Emerald Ash Borer - Tree Disease
by David Steg on 10/14/14
Don’t let a small beetle turn into a big problem:
Protect your trees against the Emerald Ash Borer today.
Local ash trees are in immediate danger
Prior to 2002, North America hadn’t encountered the wood-boring pest known as the Emerald Ash Borer. The beetle’s natural range includes Eastern Europe and Asia—but it has translocated to the US in recent years. If this recently arrived menace is left unchecked, all ash trees will die due to the Emerald Ash Borer Beetle.
Healthy Ash Tree
Affected Ash Tree
Because the beetle is relatively small and the damage to the tree is mostly internal, the presence of borers is hard to detect until plants or plant parts become damaged or die. Large ash trees can die in as few as three years. Emerald Ash Borers can kill smaller ash trees in one year.
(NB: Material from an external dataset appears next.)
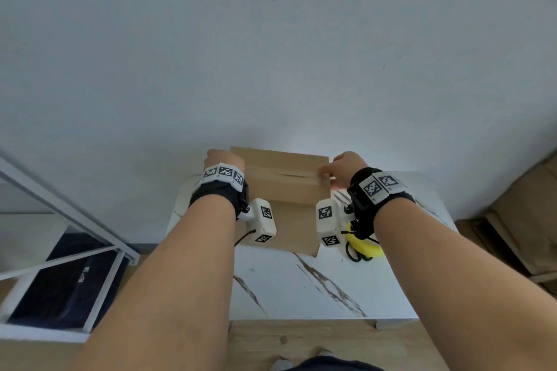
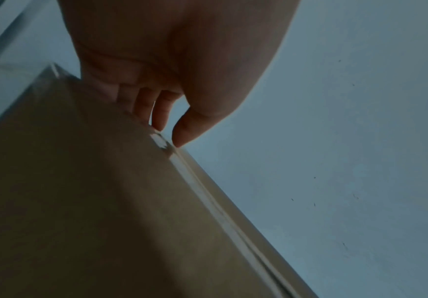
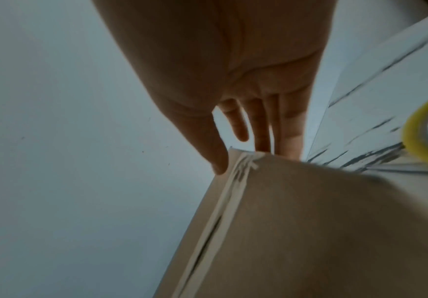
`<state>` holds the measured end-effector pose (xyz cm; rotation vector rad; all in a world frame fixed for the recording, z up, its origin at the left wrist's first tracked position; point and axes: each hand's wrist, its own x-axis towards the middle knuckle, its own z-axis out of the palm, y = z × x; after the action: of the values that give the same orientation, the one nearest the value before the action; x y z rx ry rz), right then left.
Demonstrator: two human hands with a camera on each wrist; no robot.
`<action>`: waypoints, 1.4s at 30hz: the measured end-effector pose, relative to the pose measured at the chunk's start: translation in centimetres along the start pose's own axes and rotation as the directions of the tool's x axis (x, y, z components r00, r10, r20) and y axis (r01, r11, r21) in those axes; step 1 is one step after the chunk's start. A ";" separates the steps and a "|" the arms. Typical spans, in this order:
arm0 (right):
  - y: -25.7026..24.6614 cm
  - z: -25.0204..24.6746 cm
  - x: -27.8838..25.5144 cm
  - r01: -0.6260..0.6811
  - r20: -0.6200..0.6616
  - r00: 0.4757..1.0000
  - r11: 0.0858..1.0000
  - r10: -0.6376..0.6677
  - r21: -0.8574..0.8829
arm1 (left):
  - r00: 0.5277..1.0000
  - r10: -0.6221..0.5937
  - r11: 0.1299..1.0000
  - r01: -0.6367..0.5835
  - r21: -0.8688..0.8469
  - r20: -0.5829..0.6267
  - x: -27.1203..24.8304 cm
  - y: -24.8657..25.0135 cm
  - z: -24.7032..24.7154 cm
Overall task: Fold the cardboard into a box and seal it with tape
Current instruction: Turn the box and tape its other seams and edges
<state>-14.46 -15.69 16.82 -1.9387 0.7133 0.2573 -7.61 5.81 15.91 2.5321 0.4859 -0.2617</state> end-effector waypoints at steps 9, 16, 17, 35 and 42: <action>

Signs that your Ash trees may be affected
Canopy dieback that begins in the top 1/3 of the tree and progress down the tree until bare. Increased Woodpecker activity/damage may also be evident.
Epicormic Shoots—sprouts growing from roots and trunk with leaves that are often larger than normal.
Bark splitting and serpentine feeding galleries beneath the bark. D-shaped holes in the bark are formed when adults emerge.